Depending on the resistance you choose, rowing can strengthen muscles or provide a lighter cardiovascular workout. It also helps build core strength, something women need to prevent injury.
How to Perform
You’ll need supportive athletic shoes and either a rowing machine or a rowboat.
- Grip handle with an overhand grip, keeping fingers light and relaxed.
- Tighten your abdominal muscles. Press with your legs as you pull the handle towards you with your arms, pulling the handle towards a point just below your chest. Keep your elbows close to your sides.
- Lean back slightly keeping your back straight as you extend.
- Once your legs are fully extended without locking your knees and the rowing bar is at your chest, reverse the motion in a controlled manner.
- When you are extended all the way forward in your starting position, your arms should be extended without locking your elbows.
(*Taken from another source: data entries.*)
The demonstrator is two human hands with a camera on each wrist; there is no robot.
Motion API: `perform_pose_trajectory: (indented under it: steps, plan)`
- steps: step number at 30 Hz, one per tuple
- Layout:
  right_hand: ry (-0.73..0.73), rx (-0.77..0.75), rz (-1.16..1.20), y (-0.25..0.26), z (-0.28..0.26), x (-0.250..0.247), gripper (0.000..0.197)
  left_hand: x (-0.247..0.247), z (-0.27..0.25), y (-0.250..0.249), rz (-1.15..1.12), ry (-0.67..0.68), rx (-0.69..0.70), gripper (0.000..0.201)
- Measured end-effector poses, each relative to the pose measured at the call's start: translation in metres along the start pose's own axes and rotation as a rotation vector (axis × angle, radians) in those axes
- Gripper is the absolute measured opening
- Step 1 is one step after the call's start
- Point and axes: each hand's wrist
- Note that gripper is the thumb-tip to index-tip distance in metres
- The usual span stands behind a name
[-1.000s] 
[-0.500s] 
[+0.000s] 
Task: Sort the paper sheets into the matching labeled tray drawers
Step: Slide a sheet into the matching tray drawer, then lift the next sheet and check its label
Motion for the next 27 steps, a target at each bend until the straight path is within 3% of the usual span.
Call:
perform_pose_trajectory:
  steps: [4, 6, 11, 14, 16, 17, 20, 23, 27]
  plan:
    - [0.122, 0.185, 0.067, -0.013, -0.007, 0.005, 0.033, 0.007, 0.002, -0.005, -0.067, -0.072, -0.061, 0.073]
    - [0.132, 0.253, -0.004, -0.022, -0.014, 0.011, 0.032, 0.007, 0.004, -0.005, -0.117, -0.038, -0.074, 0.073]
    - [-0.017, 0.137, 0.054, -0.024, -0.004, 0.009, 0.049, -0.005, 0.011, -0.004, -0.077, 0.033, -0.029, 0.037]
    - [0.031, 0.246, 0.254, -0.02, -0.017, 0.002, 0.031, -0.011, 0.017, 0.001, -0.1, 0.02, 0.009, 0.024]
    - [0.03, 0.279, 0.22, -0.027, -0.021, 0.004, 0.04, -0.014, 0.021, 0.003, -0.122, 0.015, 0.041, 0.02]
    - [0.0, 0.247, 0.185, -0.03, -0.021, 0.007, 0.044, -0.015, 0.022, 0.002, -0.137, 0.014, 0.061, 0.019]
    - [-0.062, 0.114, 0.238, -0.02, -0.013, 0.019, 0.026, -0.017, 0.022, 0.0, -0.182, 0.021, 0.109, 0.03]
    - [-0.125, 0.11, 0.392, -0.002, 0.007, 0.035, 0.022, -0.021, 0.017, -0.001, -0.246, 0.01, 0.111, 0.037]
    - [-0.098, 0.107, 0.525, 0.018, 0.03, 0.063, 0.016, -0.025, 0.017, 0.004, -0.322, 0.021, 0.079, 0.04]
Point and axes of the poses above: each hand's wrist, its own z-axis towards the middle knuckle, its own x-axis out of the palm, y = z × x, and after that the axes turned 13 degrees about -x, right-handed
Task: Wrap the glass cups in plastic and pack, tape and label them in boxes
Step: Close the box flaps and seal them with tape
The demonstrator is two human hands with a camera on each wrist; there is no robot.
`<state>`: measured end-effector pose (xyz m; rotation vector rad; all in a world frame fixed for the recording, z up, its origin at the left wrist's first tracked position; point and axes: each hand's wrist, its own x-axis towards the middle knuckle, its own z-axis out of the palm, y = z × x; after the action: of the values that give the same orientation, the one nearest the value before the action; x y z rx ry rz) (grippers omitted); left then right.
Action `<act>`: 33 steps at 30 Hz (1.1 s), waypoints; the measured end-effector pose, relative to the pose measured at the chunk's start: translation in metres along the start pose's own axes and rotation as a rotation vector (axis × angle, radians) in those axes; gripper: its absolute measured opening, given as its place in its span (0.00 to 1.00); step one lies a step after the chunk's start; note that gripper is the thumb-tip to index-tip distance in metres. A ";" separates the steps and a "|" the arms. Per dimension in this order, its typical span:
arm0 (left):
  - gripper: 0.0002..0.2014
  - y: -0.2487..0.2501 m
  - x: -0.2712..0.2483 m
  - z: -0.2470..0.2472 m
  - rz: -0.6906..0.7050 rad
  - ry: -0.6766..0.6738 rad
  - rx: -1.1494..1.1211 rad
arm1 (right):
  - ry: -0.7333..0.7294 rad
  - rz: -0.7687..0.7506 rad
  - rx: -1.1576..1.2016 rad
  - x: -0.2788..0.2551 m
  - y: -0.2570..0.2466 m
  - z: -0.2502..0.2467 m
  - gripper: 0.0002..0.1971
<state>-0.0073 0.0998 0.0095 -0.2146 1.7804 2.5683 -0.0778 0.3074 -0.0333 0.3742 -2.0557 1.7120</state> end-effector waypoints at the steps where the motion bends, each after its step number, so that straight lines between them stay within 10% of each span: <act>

- Continue for 20 to 25 minutes.
Tips for Full Body Toning Exercises
When performing exercises to tone, keep the following in mind:
- Wear lightweight, technical fabrics that wick moisture.
- Wear supportive shoes.
- Always warm up before exercising and cool down afterward to prevent injury.
- Stretch after every exercise session to maintain flexibility.
- Start slowly and work your way up to vigorous exercise if you are sedentary. It takes about six weeks for your muscles and tendons to be ready for strenuous exercise.
Overall Fitness
Toning is an important part of an overall fitness program for women. By performing exercises that work several muscle groups at once, you can minimize the time you spend working out with maximum benefits.